I did not know what he was saying, but I could smell ozone and grease. The engines’ whine made conversation nigh impossible, and with such a charge in the air, quotes practically crackled with urgency.

“We have no choice,” I shouted into his calm face. He nodded and deactivated the autopilot, giving me full manual control of our lumbering, wallowing vessel. Everyone told us it would be bad luck to break with tradition and use a male name, but everything about the boat told us its name was Archie. He was genuinely ugly, and probably the toughest thing afloat. Archie was a brute among icebreakers and minesweepers, virtually indestructible.

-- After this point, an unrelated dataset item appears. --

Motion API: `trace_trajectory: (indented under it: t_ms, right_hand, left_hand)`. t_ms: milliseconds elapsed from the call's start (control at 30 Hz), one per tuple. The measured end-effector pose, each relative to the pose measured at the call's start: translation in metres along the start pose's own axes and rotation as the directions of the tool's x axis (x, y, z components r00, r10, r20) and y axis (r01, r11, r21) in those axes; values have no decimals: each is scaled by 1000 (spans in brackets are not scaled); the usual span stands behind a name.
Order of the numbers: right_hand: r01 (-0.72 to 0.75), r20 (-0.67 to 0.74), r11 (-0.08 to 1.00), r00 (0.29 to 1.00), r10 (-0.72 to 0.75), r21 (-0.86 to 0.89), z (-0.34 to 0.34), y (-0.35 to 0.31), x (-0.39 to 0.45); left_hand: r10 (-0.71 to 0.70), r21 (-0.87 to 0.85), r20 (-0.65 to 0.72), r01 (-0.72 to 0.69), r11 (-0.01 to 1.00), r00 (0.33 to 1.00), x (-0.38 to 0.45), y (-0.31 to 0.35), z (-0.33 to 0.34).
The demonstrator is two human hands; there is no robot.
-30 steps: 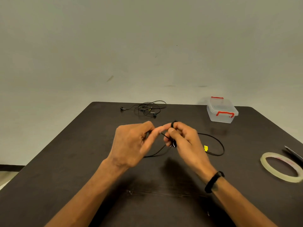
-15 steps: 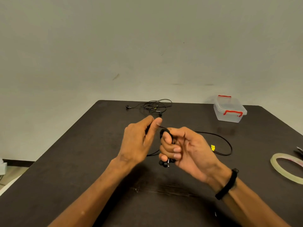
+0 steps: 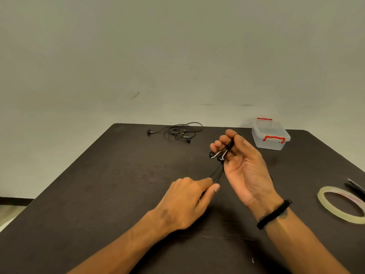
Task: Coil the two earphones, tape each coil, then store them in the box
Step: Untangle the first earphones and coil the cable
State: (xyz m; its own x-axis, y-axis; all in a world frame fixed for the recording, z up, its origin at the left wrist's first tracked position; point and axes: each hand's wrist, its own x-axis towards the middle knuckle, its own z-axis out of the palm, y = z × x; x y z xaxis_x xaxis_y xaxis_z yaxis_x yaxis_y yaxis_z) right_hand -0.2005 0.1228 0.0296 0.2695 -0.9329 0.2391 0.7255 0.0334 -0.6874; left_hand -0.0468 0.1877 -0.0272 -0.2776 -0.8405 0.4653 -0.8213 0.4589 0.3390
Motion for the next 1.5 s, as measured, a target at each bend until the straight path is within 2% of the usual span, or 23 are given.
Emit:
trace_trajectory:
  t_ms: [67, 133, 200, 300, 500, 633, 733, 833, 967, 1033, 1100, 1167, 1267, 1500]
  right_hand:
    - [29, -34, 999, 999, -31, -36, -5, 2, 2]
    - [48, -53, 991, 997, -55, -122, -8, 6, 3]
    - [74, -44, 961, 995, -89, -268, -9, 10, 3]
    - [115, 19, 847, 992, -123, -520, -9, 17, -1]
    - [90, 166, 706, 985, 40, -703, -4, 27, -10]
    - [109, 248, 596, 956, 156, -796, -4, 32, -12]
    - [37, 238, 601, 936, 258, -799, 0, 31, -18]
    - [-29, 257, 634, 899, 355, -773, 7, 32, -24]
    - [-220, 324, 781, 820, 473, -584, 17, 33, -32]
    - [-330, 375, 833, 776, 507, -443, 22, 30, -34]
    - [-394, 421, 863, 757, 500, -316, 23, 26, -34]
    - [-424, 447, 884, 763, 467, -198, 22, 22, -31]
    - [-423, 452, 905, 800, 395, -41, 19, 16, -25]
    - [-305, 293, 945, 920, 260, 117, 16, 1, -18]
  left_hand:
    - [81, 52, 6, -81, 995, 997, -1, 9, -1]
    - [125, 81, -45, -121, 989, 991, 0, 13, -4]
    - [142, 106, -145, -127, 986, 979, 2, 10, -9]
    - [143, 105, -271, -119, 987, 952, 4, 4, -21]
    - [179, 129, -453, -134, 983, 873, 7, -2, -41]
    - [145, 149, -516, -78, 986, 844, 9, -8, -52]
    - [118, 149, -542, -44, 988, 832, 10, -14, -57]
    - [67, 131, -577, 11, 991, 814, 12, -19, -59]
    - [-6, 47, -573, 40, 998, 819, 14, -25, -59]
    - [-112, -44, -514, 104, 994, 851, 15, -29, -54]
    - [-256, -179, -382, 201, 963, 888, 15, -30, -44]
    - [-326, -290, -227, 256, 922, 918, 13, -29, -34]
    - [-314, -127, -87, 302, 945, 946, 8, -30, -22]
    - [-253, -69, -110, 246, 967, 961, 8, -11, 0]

But that didn’t make him unsinkable, and his steering was as genuinely ugly as he was. It pulled quite a bit, as a matter of fact, with the hydraulics cut out of the equation. The storm’s mountainous waves tossed us like a soda bottle. Gales whipped snow and spray across our decks. I concentrated on not smacking directly into any icebergs, although how I would see them through the blizzard I had no idea. I thought snow, felt snow, smelled snow, tuning my mind to the weather gods’ plane for guidance.

“I fixed it,” he said simply, flopping into the other seat and reengaging the autopilot. “Tell me which way to point us.” I loosened my grip on the helm, feeling only then the ache in my hands and shoulders. My companion showed no strain, now that the systems were repaired. The hydro-assist patched into the helm rendered him master of far mightier muscles than his own.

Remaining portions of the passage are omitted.